Reporting line, attached files, and salary bracket all go into the same request. Everything the TA and hiring manager need is already there before sourcing starts.
A room fires for every candidate
The moment a candidate comes in, a room opens for them. The TA, the hiring manager, anyone listed as panel in the original request gets pulled in. The candidate shares their CV in the room, the AI reads it and surfaces the profile straight away: name, experience, employment history. The team sees it the moment they open the room.
the CV
The moment a candidate sends their CV, the AI reads it and surfaces the profile: name, experience, employment history. The team sees it the moment they open the room.
Sub-rooms per round. One decision gates the next.

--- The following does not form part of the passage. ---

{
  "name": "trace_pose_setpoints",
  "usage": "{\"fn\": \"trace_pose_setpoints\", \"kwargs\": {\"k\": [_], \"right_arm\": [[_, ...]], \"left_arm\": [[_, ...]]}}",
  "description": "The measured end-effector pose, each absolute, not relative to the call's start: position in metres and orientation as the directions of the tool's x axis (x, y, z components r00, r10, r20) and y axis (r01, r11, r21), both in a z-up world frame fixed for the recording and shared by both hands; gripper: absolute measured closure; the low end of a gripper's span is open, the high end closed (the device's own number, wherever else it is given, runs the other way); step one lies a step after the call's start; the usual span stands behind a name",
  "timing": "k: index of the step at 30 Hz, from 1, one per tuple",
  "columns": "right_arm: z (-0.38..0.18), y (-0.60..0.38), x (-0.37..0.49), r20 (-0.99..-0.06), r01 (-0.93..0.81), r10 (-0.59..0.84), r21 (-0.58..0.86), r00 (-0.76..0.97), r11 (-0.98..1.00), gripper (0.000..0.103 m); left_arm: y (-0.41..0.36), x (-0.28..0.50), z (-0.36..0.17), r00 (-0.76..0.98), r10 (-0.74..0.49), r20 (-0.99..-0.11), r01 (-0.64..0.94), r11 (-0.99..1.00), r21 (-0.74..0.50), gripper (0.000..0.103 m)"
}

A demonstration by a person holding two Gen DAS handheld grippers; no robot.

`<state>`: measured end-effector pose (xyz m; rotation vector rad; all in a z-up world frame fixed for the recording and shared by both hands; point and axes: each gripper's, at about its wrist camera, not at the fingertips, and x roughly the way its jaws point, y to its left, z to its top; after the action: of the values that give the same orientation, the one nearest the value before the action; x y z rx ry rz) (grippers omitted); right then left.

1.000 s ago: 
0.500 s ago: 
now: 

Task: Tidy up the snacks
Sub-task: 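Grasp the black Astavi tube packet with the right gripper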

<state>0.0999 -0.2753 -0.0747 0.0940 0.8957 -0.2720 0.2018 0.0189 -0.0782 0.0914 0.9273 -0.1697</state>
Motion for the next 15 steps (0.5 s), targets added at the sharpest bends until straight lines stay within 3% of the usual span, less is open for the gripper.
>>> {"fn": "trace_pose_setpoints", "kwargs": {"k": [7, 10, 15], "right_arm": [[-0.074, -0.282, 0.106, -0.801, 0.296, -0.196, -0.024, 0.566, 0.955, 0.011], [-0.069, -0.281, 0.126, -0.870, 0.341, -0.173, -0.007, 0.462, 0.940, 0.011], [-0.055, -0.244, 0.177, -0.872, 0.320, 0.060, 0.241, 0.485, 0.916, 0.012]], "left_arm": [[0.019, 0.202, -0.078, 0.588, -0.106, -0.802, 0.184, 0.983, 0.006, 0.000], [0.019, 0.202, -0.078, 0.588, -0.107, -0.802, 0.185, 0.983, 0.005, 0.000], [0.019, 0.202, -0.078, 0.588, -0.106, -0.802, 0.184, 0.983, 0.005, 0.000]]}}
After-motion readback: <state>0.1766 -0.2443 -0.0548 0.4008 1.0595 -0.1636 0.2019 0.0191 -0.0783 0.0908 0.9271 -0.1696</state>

Inside each recruitment room are sub-rooms, one per interview round. Whatever the sequence was in the hiring request, that's what gets built out. Each sub-room has its own people and its own call. The candidate moves down only when each round gives a clear. If it doesn't, that's where they stay, and it's all on record.
The offer inherits from the request
Once all rounds are cleared, the offer's mostly already written. Salary range, benefits, role level were set back in the original request. The team puts in the final number, negotiates if needed, and sends it. When the candidate accepts, docs get collected straight away.
The candidate becomes a staff record
Once the docs come in, the candidate becomes a staff member. Leave balance calculates from their joining date. Promotions, reimbursements, HR requests from here on all live in the same profile.
Exit lives in the same room
When someone's leaving, an exit sub-room opens inside their existing room. Same thread, same people, just scoped to the exit. Once it's approved, every task they owned gets reassigned automatically, timed to their last day. The handoff happens on its own.
From logistics to decisions.
- 2 to 3 hires per month, run from a shared spreadsheet
- Interview rounds recreated manually for every new role
- Candidate status tracked by whoever made the last call
- TA spending over half the week on coordination, not decisions
- Close to 50 hires per month from the same team size
- Rooms auto-configured the moment a hiring request is submitted
- Every candidate tracked in their own room from CV to offer
- TA focused on decisions, system handles all the routing
at peak
from 2
per candidate
"We used to run two, maybe three hires a month on a good month. We're close to fifty now. The manual scheduling, the spreadsheet tracking, the back-and-forth on interview slots. Most of that just doesn't exist anymore. We're running a hundred and twenty interviews a day where we used to do ten. The system handles the routing. We show up and make decisions."
"Exits are clean now. One flow, everything routes on its own. We're about to add automatic reviews and promotions to the same logic, which will take a lot off the team. Payroll has been the biggest relief. It reads directly from each employee's profile, so the numbers are always right. No separate reconciliation."